Example: Hidden Markov Model

In this demo we are interested in Bayesian inference of parameters of a hidden Markov model (HMM)., Specifically, we consider a first-order HMM with hidden states $s_0, s_1, \dots, s_T$ and observations $x_1, \dots, x_T$ governed by a state transition probability matrix $A$ and an observation probability matrix $B$:,

\[\begin{align*} s_t & \sim \mathcal{C}at(A s_{t-1}),\\ x_t & \sim \mathcal{C}at(B s_t).\\, \end{align*}\]

We assume three possible states (\"red\", \"green\" and \"blue\"), and the goal is to estimate matrices $A$ and $B$ from a simulated data set. To have a full Bayesian treatment of the problem, both $A$ and $B$ are endowed with priors (Dirichlet distributions on the columns)."

using Rocket, ReactiveMP, GraphPPL
using Random, BenchmarkTools, Distributions, LinearAlgebra
using Plots
function rand_vec(rng, distribution::Categorical)
    k = ncategories(distribution)
    s = zeros(k)
    s[ rand(rng, distribution) ] = 1.0
    s
end

function generate_data(n_samples; seed = 124)

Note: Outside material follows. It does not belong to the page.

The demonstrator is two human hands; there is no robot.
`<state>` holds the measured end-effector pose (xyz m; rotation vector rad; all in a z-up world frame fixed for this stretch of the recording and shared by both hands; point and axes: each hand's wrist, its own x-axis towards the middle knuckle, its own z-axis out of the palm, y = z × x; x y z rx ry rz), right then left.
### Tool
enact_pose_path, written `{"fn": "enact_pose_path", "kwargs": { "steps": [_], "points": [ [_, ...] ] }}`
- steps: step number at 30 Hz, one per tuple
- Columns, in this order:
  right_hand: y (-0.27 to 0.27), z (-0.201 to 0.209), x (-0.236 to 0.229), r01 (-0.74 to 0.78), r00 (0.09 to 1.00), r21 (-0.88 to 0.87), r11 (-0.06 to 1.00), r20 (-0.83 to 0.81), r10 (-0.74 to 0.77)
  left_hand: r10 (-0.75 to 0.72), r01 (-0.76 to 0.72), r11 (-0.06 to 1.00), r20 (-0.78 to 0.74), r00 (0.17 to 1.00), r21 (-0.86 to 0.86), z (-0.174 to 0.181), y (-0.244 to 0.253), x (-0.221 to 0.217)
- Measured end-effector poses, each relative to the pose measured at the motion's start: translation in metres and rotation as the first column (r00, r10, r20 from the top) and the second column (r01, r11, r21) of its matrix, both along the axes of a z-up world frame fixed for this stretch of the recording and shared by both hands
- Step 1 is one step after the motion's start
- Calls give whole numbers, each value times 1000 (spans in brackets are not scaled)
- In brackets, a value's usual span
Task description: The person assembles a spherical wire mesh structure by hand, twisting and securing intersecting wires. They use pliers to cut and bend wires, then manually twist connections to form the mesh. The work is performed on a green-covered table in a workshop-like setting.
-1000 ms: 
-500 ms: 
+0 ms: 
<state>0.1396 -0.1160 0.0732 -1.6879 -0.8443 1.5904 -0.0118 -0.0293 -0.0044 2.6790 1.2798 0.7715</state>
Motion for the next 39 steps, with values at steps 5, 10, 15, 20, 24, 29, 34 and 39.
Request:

    rng = MersenneTwister(seed)

    # Transition probabilities (some transitions are impossible)
    A = [0.9 0.0 0.1; 0.1 0.9 0.0; 0.0 0.1 0.9]
    # Observation noise
    B = [0.9 0.05 0.05; 0.05 0.9 0.05; 0.05 0.05 0.9]
    # Initial state
    s_0 = [1.0, 0.0, 0.0]
    # Generate some data
    s = Vector{Vector{Float64}}(undef, n_samples) # one-hot encoding of the states
    x = Vector{Vector{Float64}}(undef, n_samples) # one-hot encoding of the observations

    s_prev = s_0

    for t = 1:n_samples
        a = A * s_prev
        s[t] = rand_vec(rng, Categorical(a ./ sum(a)))
        b = B * s[t]
        x[t] = rand_vec(rng, Categorical(b ./ sum(b)))
        s_prev = s[t]
    end

    return x, s
end
generate_data (generic function with 1 method)
# Test data
N = 100

x_data, s_data = generate_data(N)

scatter(argmax.(s_data))

Model specification

# Model specification
@model function hidden_markov_model(n)

    A ~ MatrixDirichlet(ones(3, 3))
    B ~ MatrixDirichlet([ 10.0 1.0 1.0; 1.0 10.0 1.0; 1.0 1.0 10.0 ])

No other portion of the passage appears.